■ **Task requirements**
Reproduce nothing but the lines from the start of the material through the line that includes "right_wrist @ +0", both ends included, and omit every picture.

◆ ◆ ◆ ◆ ◆ ◆ ◆

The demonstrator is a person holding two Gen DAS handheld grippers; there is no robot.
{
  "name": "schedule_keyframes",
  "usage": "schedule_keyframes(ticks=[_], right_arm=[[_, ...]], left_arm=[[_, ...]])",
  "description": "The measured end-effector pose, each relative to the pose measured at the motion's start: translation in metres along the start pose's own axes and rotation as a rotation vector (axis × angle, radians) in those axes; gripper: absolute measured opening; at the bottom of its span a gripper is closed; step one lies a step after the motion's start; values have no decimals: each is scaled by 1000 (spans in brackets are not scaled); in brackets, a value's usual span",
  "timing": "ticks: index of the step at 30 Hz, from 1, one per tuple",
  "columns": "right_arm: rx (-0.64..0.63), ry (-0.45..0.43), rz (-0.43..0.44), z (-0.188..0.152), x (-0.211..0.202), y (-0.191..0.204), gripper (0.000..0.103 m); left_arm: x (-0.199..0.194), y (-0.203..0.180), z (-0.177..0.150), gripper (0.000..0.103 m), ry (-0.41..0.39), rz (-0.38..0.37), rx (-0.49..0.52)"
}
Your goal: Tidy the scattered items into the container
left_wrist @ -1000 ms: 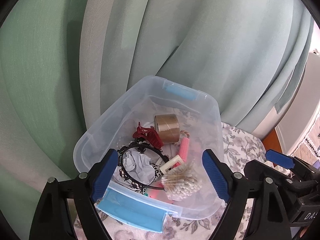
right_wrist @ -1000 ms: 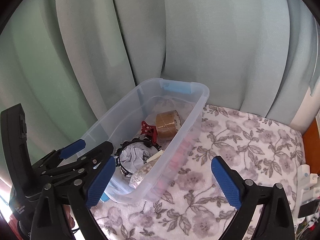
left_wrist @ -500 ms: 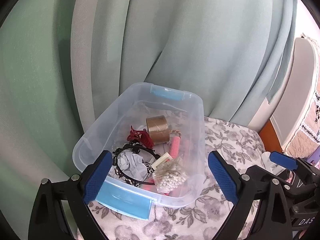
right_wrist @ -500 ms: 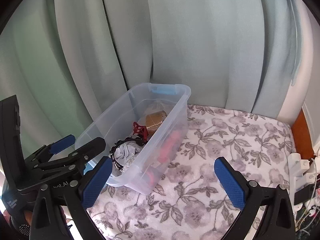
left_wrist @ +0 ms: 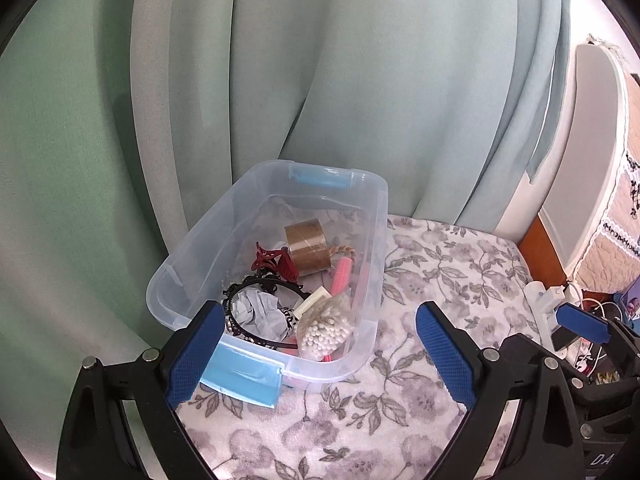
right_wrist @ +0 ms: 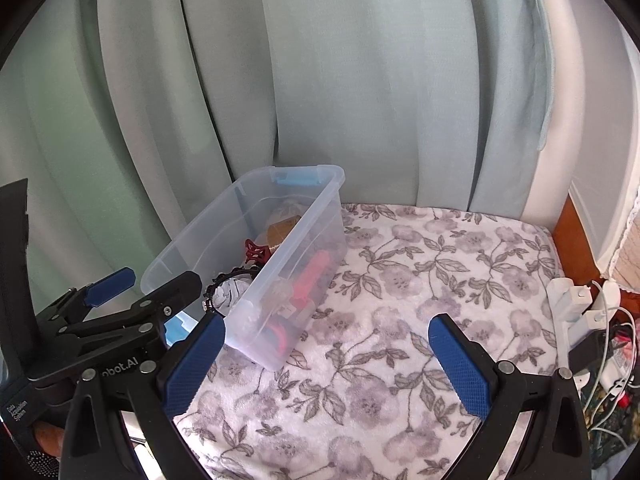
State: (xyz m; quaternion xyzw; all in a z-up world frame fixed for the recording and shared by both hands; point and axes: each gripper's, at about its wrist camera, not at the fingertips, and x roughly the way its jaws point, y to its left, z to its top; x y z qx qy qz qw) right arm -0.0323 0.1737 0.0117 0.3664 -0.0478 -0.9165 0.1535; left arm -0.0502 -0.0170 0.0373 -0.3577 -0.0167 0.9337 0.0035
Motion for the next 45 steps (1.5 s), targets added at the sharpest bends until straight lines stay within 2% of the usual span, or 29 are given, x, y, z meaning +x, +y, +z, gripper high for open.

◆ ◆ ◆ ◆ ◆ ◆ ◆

■ **Your solution**
The demonstrator is a person holding two Gen DAS handheld grippers; there is no robot.
{
  "name": "schedule_keyframes",
  "usage": "schedule_keyframes(ticks=[_], right_arm=[[_, ...]], left_arm=[[_, ...]])",
  "description": "The measured end-effector pose, each relative to the pose measured at the motion's start: translation in metres along the start pose's own axes and rotation as a rotation vector (axis × angle, radians) in those axes; gripper: absolute measured opening; at the bottom of its span a gripper is closed; step one lies a step after the motion's start; values have no decimals: each is scaled by 1000 (spans in brackets are not scaled); in brackets, a value's usual span",
  "timing": "ticks: index of the step at 30 Hz, from 1, one per tuple",
  "columns": "right_arm: rx (-0.64..0.63), ry (-0.45..0.43), rz (-0.43..0.44), z (-0.188..0.152), x (-0.211..0.202), y (-0.191..0.204), gripper (0.000..0.103 m); left_arm: x (-0.199..0.194), y (-0.203..0.180), z (-0.177..0.150), gripper (0.000..0.103 m), ry (-0.41..0.39), rz (-0.38..0.37), rx (-0.49..0.52)"
}
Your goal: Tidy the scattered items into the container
left_wrist @ -1000 ms: 
right_wrist @ -1000 ms: 
left_wrist @ -500 ms: 
right_wrist @ -500 ms: 
left_wrist @ +0 ms: 
right_wrist @ +0 ms: 

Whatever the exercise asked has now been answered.